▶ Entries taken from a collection

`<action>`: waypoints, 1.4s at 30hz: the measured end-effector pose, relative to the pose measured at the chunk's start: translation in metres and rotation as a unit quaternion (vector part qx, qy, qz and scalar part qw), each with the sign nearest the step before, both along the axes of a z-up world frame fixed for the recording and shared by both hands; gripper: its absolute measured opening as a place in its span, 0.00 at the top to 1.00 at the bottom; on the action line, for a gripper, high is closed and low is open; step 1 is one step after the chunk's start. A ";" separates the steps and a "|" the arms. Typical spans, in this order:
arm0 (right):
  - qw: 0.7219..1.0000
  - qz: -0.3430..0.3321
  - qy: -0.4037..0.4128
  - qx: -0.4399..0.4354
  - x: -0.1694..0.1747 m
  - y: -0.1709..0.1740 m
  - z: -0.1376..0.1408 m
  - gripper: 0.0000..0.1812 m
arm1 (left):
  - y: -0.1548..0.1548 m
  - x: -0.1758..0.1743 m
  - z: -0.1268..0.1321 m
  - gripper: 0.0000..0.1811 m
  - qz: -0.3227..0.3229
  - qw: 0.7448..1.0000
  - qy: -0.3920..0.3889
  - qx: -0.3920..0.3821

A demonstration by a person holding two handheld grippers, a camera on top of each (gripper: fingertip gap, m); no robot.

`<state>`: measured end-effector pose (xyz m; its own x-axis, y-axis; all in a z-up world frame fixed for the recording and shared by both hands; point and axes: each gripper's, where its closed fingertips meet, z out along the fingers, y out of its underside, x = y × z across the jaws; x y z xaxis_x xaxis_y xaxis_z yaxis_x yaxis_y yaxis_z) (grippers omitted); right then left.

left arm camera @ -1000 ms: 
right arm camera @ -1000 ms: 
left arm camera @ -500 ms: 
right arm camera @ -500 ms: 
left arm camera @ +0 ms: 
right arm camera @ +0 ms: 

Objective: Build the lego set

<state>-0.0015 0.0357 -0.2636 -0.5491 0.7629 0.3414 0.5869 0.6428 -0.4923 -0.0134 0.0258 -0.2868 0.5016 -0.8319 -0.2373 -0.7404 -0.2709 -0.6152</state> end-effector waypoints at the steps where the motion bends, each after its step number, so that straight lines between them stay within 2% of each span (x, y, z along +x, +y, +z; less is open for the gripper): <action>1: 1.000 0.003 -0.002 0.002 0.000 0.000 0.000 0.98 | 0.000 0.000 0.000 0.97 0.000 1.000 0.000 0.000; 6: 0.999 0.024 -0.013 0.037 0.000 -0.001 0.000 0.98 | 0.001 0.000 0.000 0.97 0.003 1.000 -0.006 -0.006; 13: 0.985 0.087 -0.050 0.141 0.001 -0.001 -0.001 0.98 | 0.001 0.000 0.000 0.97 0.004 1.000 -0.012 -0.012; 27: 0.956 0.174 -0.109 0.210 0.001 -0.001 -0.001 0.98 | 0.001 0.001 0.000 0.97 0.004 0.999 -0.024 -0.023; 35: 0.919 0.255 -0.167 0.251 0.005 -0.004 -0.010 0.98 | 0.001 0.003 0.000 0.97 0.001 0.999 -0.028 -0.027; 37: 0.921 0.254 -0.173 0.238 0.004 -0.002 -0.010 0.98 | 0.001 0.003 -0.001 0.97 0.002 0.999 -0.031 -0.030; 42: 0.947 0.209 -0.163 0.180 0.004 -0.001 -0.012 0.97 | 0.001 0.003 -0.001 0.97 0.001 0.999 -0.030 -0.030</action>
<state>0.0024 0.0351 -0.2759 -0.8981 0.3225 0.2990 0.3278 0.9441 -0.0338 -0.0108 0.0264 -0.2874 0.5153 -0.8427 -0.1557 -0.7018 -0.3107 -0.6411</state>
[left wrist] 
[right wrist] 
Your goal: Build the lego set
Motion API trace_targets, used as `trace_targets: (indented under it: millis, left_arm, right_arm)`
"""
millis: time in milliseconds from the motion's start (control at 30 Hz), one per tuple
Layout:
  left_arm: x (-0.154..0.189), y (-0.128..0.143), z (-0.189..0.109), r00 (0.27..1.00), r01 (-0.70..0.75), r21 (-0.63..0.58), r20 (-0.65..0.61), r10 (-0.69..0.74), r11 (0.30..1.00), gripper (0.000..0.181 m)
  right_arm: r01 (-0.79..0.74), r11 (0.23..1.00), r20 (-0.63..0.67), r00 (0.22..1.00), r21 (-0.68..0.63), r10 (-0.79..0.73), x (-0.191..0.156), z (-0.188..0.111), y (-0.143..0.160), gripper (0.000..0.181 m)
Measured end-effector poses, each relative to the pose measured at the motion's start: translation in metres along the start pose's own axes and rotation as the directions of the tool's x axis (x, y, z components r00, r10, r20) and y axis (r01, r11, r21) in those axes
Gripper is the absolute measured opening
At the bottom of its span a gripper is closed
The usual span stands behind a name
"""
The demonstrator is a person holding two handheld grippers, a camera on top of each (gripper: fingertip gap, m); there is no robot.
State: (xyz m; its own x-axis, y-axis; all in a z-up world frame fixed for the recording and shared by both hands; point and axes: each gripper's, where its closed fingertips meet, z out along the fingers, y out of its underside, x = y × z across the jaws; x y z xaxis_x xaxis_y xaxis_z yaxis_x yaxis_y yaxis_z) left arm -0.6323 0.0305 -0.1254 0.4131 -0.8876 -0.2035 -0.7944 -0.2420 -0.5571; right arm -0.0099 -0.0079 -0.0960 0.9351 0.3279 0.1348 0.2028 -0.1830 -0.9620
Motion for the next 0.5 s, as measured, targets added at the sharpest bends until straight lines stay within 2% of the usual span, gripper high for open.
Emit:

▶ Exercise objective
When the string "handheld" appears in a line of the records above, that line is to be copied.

▶ Answer to this problem
A demonstration by a person holding two handheld grippers, a camera on top of each (gripper: fingertip gap, m); no robot.
The demonstrator is a person holding two handheld grippers, a camera on top of each (gripper: fingertip gap, m); there is no robot.

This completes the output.